Kavganın Asıl Sebebi Başka, Dersane Bahane

Haftalardır gündemin en yoğun tartışma konusu dersanelerin kapatılması. Sağdan soldan, yazılı ve görsel medyadan neredeyse konu üzerine yazmayan kalmadı. Bana da bu konudaki düşüncemi sık sık soran dostlar var. Bir süre tartışmayı geriden izlemeyi tercih ettim. Ama gelinen noktada iş çığırından çıktı, taraflar adeta kılıçları kuşanmış karşılıklı saldırı vaziyetindeler. Bu arada üslup güzelliğine aldırış etmeyen, dolduruşa gelen, işi hakaret boyutuna taşıranlar var.

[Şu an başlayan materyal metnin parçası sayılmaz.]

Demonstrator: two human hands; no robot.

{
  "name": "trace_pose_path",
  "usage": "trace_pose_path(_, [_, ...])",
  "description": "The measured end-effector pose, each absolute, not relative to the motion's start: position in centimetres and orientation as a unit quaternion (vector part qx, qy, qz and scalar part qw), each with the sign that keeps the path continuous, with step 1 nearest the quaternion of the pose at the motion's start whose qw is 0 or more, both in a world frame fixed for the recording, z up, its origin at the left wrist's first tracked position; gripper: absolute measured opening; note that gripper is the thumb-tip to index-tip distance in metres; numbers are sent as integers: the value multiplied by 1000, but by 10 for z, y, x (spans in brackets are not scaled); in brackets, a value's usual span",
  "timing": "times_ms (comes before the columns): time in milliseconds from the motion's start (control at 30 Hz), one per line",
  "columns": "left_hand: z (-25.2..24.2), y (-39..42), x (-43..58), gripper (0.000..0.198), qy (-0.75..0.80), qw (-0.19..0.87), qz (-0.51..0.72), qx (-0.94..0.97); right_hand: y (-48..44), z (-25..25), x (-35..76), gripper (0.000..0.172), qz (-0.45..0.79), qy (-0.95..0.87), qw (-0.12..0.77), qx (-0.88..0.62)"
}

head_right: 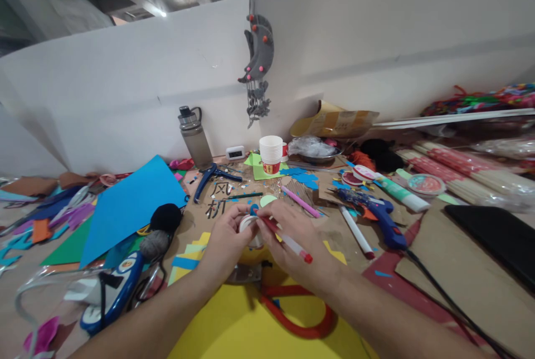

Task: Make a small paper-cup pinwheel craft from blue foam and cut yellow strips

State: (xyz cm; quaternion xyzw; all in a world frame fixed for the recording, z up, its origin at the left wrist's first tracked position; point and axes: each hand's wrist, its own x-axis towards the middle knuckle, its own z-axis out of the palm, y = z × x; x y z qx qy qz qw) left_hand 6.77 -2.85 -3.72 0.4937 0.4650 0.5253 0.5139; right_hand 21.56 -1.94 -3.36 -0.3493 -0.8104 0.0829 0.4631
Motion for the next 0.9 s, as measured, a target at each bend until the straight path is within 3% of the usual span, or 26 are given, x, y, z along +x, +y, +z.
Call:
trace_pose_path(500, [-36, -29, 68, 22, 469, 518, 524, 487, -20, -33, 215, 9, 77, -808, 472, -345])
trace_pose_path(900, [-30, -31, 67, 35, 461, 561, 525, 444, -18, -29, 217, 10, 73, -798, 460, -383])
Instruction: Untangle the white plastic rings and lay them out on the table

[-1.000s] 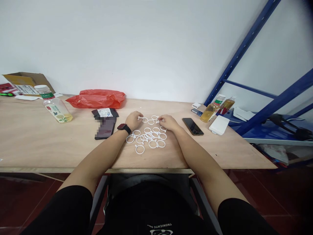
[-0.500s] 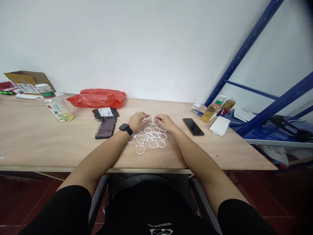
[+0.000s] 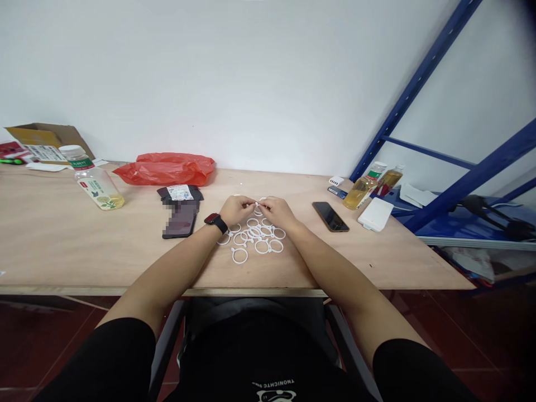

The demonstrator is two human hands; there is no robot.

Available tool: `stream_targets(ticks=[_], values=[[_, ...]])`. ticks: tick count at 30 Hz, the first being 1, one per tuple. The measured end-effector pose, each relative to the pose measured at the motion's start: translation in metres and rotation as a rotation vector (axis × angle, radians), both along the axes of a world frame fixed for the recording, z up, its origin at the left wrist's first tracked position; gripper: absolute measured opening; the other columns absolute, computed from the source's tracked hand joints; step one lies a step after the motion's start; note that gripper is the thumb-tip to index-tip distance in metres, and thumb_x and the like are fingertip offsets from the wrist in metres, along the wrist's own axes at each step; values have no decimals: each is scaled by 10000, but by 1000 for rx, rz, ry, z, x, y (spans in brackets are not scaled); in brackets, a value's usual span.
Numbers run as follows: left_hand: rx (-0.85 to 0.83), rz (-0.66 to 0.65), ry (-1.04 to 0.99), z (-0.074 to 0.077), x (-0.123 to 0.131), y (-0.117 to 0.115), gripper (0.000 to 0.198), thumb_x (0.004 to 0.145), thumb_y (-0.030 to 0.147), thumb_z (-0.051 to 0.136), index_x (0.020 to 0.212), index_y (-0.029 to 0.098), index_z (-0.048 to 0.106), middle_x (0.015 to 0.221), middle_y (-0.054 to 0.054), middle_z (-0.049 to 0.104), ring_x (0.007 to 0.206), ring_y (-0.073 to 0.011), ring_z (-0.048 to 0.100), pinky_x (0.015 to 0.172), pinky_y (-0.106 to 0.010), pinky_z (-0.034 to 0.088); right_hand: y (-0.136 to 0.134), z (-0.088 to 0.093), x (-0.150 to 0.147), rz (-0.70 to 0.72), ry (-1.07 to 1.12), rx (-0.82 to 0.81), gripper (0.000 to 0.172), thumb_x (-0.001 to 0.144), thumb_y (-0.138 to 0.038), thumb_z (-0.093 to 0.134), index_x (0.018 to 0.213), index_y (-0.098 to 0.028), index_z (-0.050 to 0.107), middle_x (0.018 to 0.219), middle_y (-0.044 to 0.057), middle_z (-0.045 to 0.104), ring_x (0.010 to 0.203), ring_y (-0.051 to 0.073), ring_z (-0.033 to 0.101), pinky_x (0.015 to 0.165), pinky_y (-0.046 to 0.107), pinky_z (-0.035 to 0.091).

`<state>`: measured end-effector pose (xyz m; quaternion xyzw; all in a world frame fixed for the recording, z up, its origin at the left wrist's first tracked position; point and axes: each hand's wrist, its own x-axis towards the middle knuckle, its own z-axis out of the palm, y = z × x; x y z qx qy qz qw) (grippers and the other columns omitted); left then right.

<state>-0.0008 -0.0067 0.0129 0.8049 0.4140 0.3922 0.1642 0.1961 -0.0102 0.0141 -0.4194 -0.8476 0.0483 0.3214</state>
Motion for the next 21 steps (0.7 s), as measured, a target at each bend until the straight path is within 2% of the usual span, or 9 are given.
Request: stream_targets(ticks=[9,14,17,21], values=[[-74,-8,-140,-4,3,2,282,795,296,607,952,133,775,880,-71,769,760,-179,686,725,-272,540,-1,-3,-7,-59,-105,56,229,936,-237,515,964,-207,740,911,80,703,902,196,615,792,281,416],[-96,27,-151,-3,4,1,239,751,240,600,896,132,757,825,-55,760,718,-161,677,696,-257,538,-3,2,-8,2,-82,26,203,910,-281,572,987,-212,746,875,67,703,855,188,616,780,280,420],[-87,55,-159,-2,2,1,220,737,244,602,863,133,744,774,-43,741,670,-144,647,648,-243,517,0,5,2,19,1,-19,218,874,-304,626,1041,-229,746,917,52,722,819,173,627,765,275,440],[-82,87,-164,-2,-1,3,200,714,238,602,823,132,731,707,-32,706,624,-133,604,591,-233,475,12,4,30,-105,58,-64,210,879,-257,595,998,-220,764,961,57,742,848,185,647,802,296,466]])
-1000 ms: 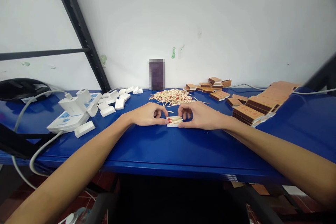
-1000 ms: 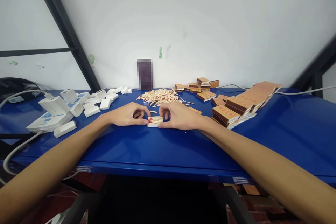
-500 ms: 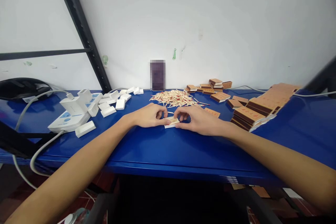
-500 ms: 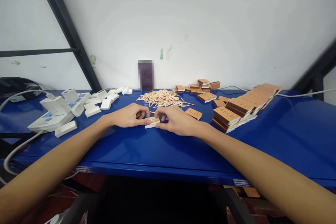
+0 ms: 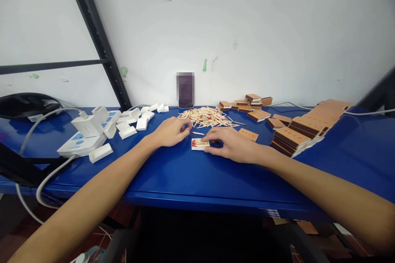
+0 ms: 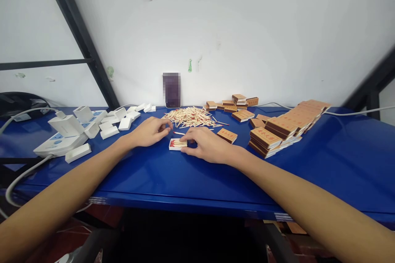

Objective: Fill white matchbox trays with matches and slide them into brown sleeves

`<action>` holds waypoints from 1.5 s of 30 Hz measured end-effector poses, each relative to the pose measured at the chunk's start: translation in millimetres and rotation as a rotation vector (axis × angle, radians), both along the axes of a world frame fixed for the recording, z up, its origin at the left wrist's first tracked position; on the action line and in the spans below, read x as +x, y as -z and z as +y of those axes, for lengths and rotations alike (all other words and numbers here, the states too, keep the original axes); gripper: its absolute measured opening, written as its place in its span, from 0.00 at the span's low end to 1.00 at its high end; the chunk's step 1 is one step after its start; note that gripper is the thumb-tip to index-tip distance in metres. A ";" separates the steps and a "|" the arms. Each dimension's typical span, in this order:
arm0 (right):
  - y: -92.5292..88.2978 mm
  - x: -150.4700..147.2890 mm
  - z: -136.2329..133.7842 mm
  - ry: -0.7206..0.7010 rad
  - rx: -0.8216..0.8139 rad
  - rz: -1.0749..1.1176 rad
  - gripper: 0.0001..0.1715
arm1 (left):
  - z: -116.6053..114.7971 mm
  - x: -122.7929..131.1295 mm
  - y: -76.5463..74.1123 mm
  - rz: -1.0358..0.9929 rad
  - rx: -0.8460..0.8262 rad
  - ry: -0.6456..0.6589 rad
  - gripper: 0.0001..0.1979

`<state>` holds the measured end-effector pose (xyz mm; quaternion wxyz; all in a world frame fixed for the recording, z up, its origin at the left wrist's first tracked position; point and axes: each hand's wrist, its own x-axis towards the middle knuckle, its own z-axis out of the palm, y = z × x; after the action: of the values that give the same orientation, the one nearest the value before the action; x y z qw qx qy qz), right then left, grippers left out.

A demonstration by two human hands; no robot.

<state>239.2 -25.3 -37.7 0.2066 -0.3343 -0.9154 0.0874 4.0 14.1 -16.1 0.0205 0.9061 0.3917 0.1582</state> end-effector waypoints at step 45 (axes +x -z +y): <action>5.2 -15.8 2.3 0.064 -0.278 0.222 0.05 | 9.7 -17.8 12.0 -0.034 -0.084 0.060 0.11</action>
<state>223.4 -23.0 -43.0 0.2608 -0.3770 -0.8549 0.2429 -13.8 23.7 -28.1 0.0699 0.9131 0.3702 0.1561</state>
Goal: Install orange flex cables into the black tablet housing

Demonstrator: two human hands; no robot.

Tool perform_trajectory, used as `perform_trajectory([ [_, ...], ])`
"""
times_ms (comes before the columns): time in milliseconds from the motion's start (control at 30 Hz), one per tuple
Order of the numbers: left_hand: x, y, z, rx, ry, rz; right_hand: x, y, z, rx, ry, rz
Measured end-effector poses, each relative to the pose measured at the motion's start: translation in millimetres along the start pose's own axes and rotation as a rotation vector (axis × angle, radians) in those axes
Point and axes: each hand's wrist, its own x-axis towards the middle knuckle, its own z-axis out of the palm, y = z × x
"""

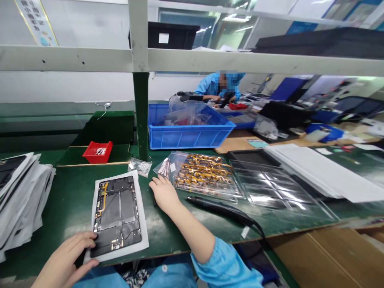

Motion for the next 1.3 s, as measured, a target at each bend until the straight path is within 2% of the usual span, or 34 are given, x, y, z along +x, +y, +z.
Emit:
perform_trajectory([
  [133, 9.9, -2.1, -6.4, -0.076, -0.034, -0.088, 12.4, 5.0, -4.4, -0.077, 0.056, 0.036],
  [267, 44.3, -5.8, -18.3, -0.129, -0.070, -0.041, 43.6, -3.0, -2.1, -0.100, 0.123, 0.084],
  [367, 72.9, -8.1, -24.6, -0.130, -0.065, 0.012, 56.2, 0.6, -8.5, -0.102, 0.179, 0.140],
  [433, 88.0, -8.8, -25.9, -0.134, -0.053, 0.034, 54.7, 11.9, -18.8, -0.104, 0.247, 0.231],
  [567, 113.6, -6.7, -21.3, -0.158, -0.051, 0.044, 39.3, 48.9, -41.2, -0.077, 0.415, 0.512],
  [667, 136.7, -0.5, -14.1, -0.181, -0.088, 0.022, 33.1, 74.1, -47.0, 0.032, 0.493, 0.655],
  [733, 154.3, 6.0, -8.9, -0.197, -0.116, 0.027, 35.3, 84.2, -45.5, 0.152, 0.524, 0.688],
  [800, 171.9, 13.3, -3.9, -0.223, -0.156, 0.047, 41.1, 88.2, -42.9, 0.302, 0.556, 0.669],
  [900, 195.1, 23.4, 2.3, -0.259, -0.188, 0.040, 48.6, 84.0, -42.7, 0.572, 0.600, 0.532],
  [967, 209.1, 28.5, 4.3, -0.262, -0.147, 0.011, 48.6, 75.9, -47.4, 0.759, 0.623, 0.394],
  [1033, 223.9, 32.8, 3.1, -0.248, -0.040, -0.035, 43.6, 65.4, -55.6, 0.923, 0.623, 0.253],
  [1133, 249.9, 38.0, -5.2, -0.158, 0.187, -0.072, 31.3, 48.8, -70.2, 1.105, 0.499, 0.072],
  [1200, 267.8, 40.1, -12.9, -0.052, 0.275, -0.018, 24.7, 40.1, -77.4, 1.172, 0.352, -0.021],
  [1267, 282.7, 40.8, -19.3, -0.025, 0.190, 0.006, 22.1, 35.1, -80.5, 1.202, 0.239, -0.079],
  [1300, 288.3, 40.8, -21.6, -0.063, 0.081, -0.031, 22.4, 34.0, -80.5, 1.211, 0.213, -0.093],
])
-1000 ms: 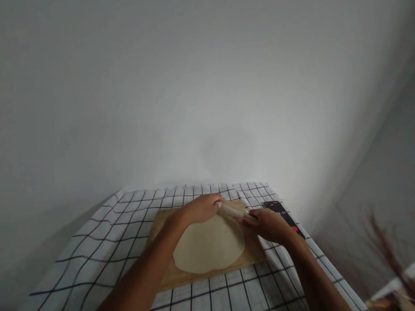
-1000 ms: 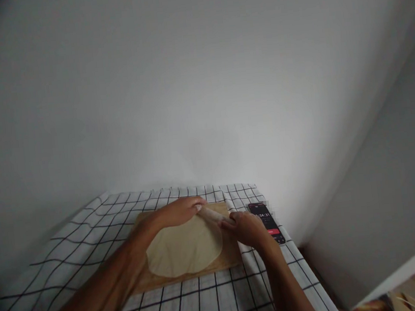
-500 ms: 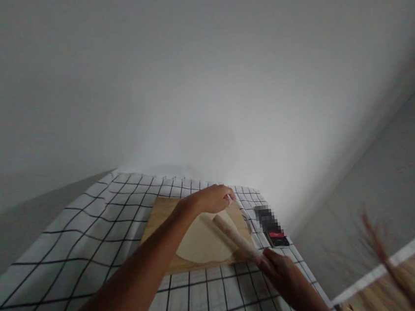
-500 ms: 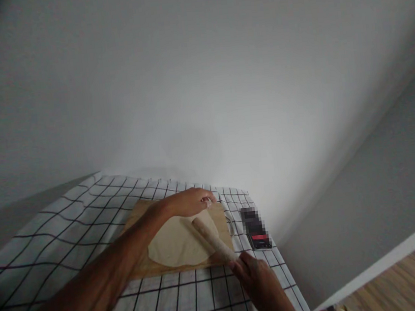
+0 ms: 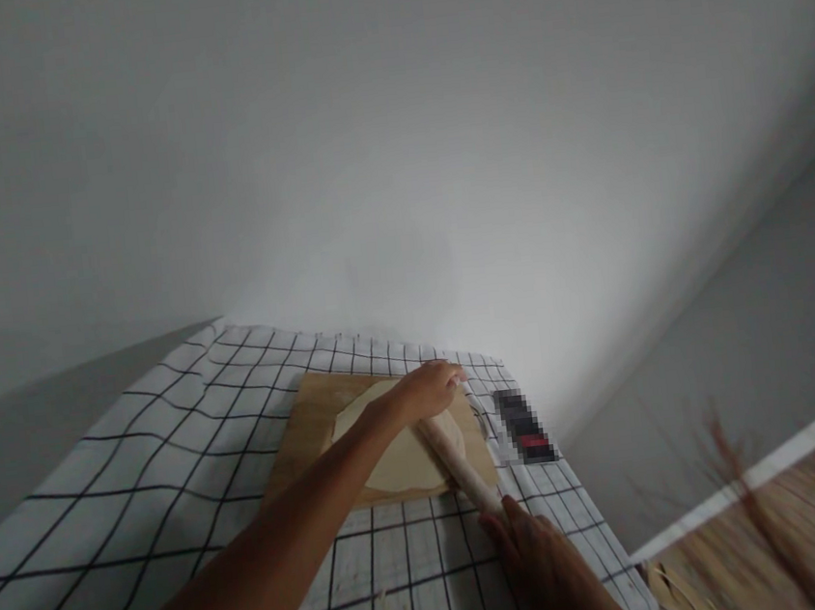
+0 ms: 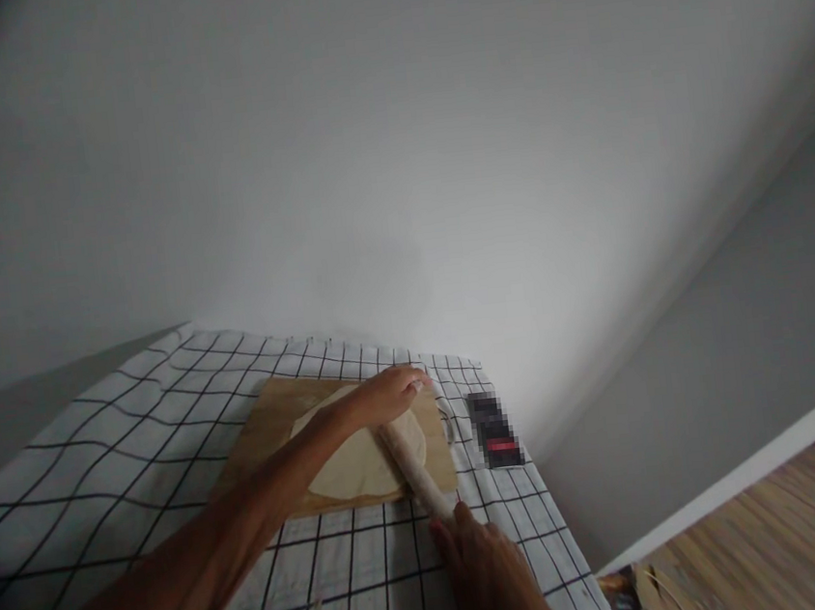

Kim ne kadar itibar eder bilinmez; ama hiç değilse “tarihe not düşmek” babından ben de konuyla ilgili düşüncelerimi paylaşma ihtiyacı duydum.

“Şu taraf haklı, bu taraf haksız” polemiğine girmeye gerek görmüyorum. Herhangi bir tarafın sözcüsü gibi hareket etmek ve duygusal bir analiz yapmak yerine, daha soğukkanlı bir analiz yapmayı tercih ederim.

Dersaneleri kapatmak çözüm değil; eğitim sistemini dersane ihtiyacını ortadan kaldıracak şekilde baştan sona gözden geçirmeden dersaneleri kapatmak palyatif bir çözümdür, yaraya merhem olmaz. Sektörü başka biçimlerde yola devam etmeye zorlar. İhtiyaç var oldukça birileri dersane arayışında olacaktır, talep oldukça da birileri bu hizmeti legal veya illegal yollardan bu talebi karşılamaya çalışacaktır. Bunu benim bildiğim kadar herkesin de, dersaneciler kadar hükümetin de bildiğine kuşku yoktur. O halde bu kavga niye? Kalıcı çözüm üretmeyeceğini bile bile hükümet neden böyle bir yola girdi? Cemaati açıktan karşısına almayı, üstelik önümüzde üç kritik seçim varken, neden göze aldı? Bu tür soruların benim baktığım yerden görünen cevabı, asıl kavganın dersane değil, başka bir kavga olduğu; dersanenin bahane olduğu. Açalım.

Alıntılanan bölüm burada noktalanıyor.